More

exgrv · on Feb 9, 2025

We can! At Kyutai, we released a real-time, on-device speech translation demo last week. For now, it is working only for French to English translation, on an iPhone 16 Pro: https://x.com/neilzegh/status/1887498102455869775

We released inference code and weights, you can check our github here: https://github.com/kyutai-labs/hibiki

mastermedo · on Feb 9, 2025

Good work. The delay seems to be around 5 secods. This is a step in the right direction. I'm wondering how much more real-time can we push it.

ketzo · on Feb 9, 2025

Damn, this is pretty amazing. Feels like we’re not far off from the babel fish.

exgrv · on Feb 6, 2025

Samples: https://huggingface.co/spaces/kyutai/hibiki-samples

Inference code: https://github.com/kyutai-labs/hibiki

Models: https://huggingface.co/collections/kyutai/hibiki-fr-en-67a48...

exgrv · on June 3, 2019

Except it does? After Equation 2: "v_w and v'_w are the input and output vector representations of w."

exgrv · on Feb 23, 2018

We decided to keep the casing, as it is useful for some applications such as named entity recognition.

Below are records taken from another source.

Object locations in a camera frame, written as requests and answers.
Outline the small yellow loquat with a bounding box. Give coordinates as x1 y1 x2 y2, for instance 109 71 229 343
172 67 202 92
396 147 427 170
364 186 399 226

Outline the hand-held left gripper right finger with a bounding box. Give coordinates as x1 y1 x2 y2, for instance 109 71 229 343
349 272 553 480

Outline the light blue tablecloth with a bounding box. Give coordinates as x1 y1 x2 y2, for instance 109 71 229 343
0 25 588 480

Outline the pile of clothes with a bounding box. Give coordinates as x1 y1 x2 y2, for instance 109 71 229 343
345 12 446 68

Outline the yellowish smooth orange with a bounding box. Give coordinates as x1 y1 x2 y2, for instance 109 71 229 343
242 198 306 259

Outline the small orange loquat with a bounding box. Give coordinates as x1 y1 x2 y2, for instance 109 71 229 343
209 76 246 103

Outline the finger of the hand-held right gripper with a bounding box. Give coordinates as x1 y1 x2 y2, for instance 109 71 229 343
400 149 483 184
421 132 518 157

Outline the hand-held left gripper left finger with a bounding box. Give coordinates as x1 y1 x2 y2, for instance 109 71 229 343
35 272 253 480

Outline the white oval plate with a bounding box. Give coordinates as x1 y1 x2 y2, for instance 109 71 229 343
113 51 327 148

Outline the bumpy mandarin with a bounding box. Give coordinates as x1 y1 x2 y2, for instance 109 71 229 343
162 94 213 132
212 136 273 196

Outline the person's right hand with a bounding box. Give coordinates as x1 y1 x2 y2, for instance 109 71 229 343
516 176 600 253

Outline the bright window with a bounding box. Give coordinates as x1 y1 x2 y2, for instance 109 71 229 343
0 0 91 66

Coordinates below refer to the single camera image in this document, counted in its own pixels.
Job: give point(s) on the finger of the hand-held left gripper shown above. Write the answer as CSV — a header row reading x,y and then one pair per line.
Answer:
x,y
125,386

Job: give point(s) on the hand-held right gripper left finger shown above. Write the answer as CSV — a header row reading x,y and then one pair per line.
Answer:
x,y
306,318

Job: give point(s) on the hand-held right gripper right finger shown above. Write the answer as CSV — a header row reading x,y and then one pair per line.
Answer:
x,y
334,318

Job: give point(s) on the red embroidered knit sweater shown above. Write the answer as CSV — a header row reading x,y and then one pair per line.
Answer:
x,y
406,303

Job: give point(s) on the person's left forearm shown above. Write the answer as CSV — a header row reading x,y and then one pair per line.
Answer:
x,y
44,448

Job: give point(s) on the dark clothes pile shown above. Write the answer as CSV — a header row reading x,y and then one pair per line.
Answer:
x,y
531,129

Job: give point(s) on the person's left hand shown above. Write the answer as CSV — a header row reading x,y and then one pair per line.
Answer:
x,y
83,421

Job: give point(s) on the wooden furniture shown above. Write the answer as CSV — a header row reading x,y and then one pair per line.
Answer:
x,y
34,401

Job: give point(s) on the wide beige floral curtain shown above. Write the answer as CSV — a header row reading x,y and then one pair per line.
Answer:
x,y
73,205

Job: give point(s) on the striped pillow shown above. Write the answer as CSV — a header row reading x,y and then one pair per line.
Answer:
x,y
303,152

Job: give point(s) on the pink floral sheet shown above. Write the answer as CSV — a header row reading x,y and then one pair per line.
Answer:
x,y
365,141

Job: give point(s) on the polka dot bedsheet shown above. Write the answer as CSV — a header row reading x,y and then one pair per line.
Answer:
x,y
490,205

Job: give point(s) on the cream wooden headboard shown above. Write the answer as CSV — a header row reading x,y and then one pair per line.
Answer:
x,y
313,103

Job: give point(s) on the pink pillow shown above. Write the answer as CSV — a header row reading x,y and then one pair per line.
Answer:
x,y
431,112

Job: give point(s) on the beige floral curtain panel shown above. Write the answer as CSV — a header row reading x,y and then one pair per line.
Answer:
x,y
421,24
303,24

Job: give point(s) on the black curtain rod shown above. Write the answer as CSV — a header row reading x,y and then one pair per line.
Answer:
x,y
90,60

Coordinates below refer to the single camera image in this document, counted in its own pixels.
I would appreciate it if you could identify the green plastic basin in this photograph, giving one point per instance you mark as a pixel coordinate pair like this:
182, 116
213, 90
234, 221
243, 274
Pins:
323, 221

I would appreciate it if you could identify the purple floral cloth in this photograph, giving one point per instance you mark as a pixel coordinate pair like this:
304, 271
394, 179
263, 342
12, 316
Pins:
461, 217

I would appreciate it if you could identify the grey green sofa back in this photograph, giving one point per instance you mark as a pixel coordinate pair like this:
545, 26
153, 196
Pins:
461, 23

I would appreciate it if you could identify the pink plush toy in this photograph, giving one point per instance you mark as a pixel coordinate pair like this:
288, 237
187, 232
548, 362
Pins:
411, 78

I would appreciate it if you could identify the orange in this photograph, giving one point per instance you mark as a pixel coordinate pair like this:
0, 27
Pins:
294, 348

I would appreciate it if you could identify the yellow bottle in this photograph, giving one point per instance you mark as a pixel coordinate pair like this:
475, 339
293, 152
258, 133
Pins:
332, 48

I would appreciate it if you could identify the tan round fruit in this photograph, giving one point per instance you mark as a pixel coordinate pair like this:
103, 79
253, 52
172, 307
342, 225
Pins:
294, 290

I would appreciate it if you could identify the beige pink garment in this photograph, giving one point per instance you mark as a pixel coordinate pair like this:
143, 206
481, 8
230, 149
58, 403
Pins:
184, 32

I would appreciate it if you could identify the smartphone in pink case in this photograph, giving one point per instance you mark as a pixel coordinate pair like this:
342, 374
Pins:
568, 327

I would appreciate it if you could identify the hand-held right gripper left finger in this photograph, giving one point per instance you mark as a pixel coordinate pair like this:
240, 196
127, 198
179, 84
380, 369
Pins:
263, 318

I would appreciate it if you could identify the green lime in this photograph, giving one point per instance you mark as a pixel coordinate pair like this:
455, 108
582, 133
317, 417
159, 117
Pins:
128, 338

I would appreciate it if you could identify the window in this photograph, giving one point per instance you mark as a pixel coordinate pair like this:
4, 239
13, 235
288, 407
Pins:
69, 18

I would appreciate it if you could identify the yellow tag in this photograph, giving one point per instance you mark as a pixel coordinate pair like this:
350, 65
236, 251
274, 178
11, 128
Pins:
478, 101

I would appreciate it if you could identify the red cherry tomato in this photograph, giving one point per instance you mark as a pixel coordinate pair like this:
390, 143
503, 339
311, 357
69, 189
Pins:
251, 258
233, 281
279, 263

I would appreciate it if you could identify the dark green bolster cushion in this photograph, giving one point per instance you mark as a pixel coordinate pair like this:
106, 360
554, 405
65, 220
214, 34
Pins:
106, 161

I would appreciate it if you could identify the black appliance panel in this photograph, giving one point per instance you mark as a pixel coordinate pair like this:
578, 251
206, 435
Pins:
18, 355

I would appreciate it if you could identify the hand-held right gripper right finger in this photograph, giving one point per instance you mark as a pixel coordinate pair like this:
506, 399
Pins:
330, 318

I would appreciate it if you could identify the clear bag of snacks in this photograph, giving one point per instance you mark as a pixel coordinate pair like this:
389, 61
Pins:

Regarding the punctuation, as pointed out in another comment, these tokens might also be useful for some applications (and they are easy to filter out if you don't need them).

sp332 · on Feb 23, 2018

In the Tagalog file, } is near the top but { is over 8,000 lines down. Is there a reason they have such different frequencies? ( and ) are right next to each other.

And yes I realize this is a really odd question :)

exgrv · on Feb 23, 2018

This is probably due to our preprocessing of Wikipedia that did not get rid of all the '}' from the markup.

sp332 · on Feb 23, 2018

Oh true. I tried to clean up Wiki markup for ML years ago and it was a huge pain. Next time I think I'll parse the HTML version and pull out the text from the tags explicitly.

mkl · on Feb 24, 2018

This is a much better way to do it. It's easier, cleaner, and gets the text which is generated by templates, which there is a surprising amount of (you get weird artifacts from that otherwise).

jauntbox · on Feb 23, 2018

Your comment has twice as many ) as it does (

My first guess would be emojis ;)

exgrv · on March 2, 2017

These models were trained in an unsupervised way, and thus cannot be used with the "predict" mode of fastText.

The .bin models can be used to generate word vectors for out-of-vocabulary words:

  > echo 'list of words' | ./fasttext print-vectors model.bin

or

  > ./fasttext print-vectors model.bin < queries.txt

where queries.txt is a list of words you want a vector representation for.

exgrv · on March 2, 2017

Hi, because we trained these vectors on Wikipedia, we released models corresponding to the 90 largest Wikipedia first (in term of training data size). More models are on the way, including Irish.

Y_Y · on March 2, 2017

I suspected it was something like this. Unfortunately the Vicipéid is not of very high quality. I just just hope Facebook doesn't forget which side its bread is buttered on.

exgrv · on March 2, 2017

Regarding the size of the word vectors files: the text files are sorted by frequency, so it is possible to easily load the top k words only.

We might also release smaller models in the future, for training on machines without large memory.

morenoh149 · on March 3, 2017

fwiw I have 32gb on my workstation and my personal laptop is maxed out at 16gb. Keeping within these thresholds may be useful to others.

exgrv · on March 2, 2017

These models were trained on Wikipedia.

It should be "Western Frisian" instead of "Western" (https://en.wikipedia.org/wiki/West_Frisian_language). Thanks for the catch!

ma2rten · on March 2, 2017

Thanks.

exgrv · on March 2, 2017

Models are trained independently for each language. So unfortunately, you cannot directly compare words from different languages using these vectors.

If you have a bilingual dictionary, you might try to learn a linear mapping from one language to the other (e.g. see https://arxiv.org/abs/1309.4168 for this approach).

exgrv · on Oct 8, 2016

The graph algorithm described in the blogpost is more related to label propagation (which is more than 10 years old), than to "retrofitting". And the Google paper linked in the blogpost is citing the relevant literature correctly.

rspeer · on Oct 8, 2016

I probably sounded more accusatory than I should have, and I apologize for that wording.

But I do think this is much more like retrofitting than like label propagation. It's the vectors that are being propagated, as I understand it, not labels.